A Física e a memorização
Há muitos anos, quando éramos ainda neófitos deslumbrados com o estudo da Física (alguns continuaram, felizmente), uma colega brilhante dizia que os cursos de Física e de Matemática (em sentido lato) eram os únicos em que se apelava ao raciocínio. Segundo ela, os outros baseavam-se apenas no bom senso ou na memorização - o "marranço".
Pela minha parte, sempre tentei relativizar este sentimento de privilégio que também carregava de, apesar da incompreensão geral do mundo de fora, ter a oportunidade de estudar a mãe de todas as ciências naturais, e de passar assim a fazer parte de uma espécie de irmandade a que também pertenceram Galileu, Newton, Einstein e Feynman.
É certo que não se nos pedia que memorizássemos longas listas de palavras estranhas, como em taxonomia ou em anatomia, nem processos invulgarmente complexos, como em fisiologia.
Mas pediu-se-nos também que memorizássemos. Resoluções de problemas típicos e respectivos truques. Equações - os tipos de funções, os coeficientes e os expoentes de cada termo, os gráficos das funções, os casos limite, e por aí fora.

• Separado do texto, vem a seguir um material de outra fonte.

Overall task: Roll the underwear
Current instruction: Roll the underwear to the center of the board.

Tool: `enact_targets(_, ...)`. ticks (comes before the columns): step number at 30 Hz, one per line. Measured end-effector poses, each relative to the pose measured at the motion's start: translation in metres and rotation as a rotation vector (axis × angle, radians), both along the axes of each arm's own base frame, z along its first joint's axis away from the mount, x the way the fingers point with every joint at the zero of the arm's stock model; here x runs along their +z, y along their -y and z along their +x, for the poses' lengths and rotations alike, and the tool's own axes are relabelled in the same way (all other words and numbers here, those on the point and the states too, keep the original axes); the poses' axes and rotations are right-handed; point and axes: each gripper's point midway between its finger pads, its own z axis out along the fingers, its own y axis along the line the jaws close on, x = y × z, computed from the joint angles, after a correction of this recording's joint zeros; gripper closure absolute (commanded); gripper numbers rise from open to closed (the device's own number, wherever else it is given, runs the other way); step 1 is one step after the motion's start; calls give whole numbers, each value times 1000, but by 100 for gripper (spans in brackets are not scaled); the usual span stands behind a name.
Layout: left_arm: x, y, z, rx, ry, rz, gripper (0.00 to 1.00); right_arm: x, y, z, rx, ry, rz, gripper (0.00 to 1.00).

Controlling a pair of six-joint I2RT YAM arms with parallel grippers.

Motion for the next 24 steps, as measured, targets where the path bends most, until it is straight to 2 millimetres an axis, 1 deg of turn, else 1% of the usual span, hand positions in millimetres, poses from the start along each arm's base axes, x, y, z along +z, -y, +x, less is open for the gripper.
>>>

Mais tarde, os "papers" em que tínhamos lido pedaços de informação, os meandros intrincados de raciocínios por onde tínhamos passado antes de chegar a uma determinada conclusão.
Por exemplo, quanto aos gráficos, ao ler a entrada da Catarina intitulada "Para que serve um blog?", em que fala das referências visuais que nos acompanham, lembrei-me de um padrão que para nós é familiar e não dirá muito a quem não estudou Física: o gráfico das superfícies de igual potência radiada por uma carga acelerada, com a forma de lóbulos.
Isto tudo para dizer que, afinal, em Física também usamos e precisamos criticamente da memória. E que acabamos, mais ou menos voluntariamente, por exercitá-la.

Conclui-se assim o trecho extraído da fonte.